The backup launch opportunity is on Friday.
In case of a scrub for any reason, technical or weather, the chances for a favorable launch drop slightly to 70% GO.
ULA Atlas V rocket carrying the USAF SBIRS GEO 3 missile warning satellite is poised for blastoff from Space Launch Complex-41 at Cape Canaveral Air Force Station in Florida on Jan. 19 , 2017. Credit: Julian Leek
“SBIRS, considered one of the nation’s highest priority space programs, is designed to provide global, persistent, infrared surveillance capabilities to meet 21st century demands in four national security mission areas including: missile warning, missile defense, technical intelligence and battlespace awareness.”
The first SBIRS satellite was launched in 2011.
SBIRS GEO 3 will launch southeast at an inclination of 23.29 degrees. It separate from the 2nd stage 43 minutes after liftoff.
ULA has enjoyed a 100% success rate for this 69th Atlas V launch stretching back to the company’s founding back in 2006.

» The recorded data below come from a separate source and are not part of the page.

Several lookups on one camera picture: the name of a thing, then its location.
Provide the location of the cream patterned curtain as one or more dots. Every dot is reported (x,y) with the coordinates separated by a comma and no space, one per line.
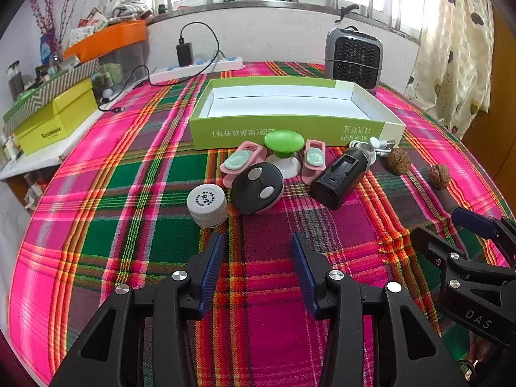
(451,48)

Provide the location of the black rectangular electronic device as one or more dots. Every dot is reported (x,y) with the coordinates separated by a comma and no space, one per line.
(334,185)

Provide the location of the pink green plaid tablecloth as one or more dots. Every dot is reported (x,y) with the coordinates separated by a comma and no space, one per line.
(141,209)

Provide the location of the green and white cardboard box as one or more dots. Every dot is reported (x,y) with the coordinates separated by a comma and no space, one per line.
(242,135)

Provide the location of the black round device metal discs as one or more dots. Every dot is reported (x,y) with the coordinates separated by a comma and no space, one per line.
(246,197)

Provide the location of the white bottle cap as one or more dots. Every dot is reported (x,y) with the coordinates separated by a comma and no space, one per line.
(207,201)

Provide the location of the dark glass jar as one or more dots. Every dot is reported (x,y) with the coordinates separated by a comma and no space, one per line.
(15,82)

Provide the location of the striped box with green lid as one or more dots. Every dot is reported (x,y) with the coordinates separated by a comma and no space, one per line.
(60,84)

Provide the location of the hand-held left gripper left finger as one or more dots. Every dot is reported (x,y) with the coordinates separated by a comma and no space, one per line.
(215,258)

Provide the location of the clear bin with orange lid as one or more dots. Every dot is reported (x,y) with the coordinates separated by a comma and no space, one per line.
(109,38)

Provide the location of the white side shelf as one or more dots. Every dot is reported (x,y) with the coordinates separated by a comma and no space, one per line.
(40,165)

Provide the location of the green topped white stand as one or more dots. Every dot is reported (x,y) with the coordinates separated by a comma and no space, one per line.
(283,141)

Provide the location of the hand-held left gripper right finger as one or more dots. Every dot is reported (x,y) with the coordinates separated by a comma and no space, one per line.
(302,266)

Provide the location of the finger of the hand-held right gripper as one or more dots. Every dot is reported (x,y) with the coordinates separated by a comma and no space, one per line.
(473,221)
(433,246)

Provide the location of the brown walnut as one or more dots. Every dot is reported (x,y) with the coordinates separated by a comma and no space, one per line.
(399,162)
(438,176)

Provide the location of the pink blossom branches in vase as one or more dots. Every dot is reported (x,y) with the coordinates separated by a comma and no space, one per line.
(48,48)

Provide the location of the white power strip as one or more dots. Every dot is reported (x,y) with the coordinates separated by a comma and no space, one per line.
(217,64)

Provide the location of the yellow cardboard box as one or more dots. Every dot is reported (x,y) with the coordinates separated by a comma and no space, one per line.
(52,129)

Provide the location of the grey fan heater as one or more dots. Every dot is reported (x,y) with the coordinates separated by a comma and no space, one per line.
(354,60)

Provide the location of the pile of small packets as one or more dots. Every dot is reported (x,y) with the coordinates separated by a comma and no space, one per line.
(90,20)

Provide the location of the white plastic bags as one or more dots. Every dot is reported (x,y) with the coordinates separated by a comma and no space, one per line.
(131,2)

ULA is a joint venture of Boeing and Lockheed Martin with 116 successful launches under its belt.
ULA Atlas V rocket carrying the USAF SBIRS GEO 3 missile warning satellite is poised for blastoff from Space Launch Complex-41 at Cape Canaveral Air Force Station in Florida on Jan. 19 , 2017. Credit: Ken Kremer/kenkremer.com
The 194-foot-tall commercial Atlas V booster launched in the 401 rocket configuration with approximately 860,000 pounds of sea level first stage thrust powered by the dual nozzle Russian-built RD AMROSS RD-180 engine. There are no thrust augmenting solids attached to the first stage.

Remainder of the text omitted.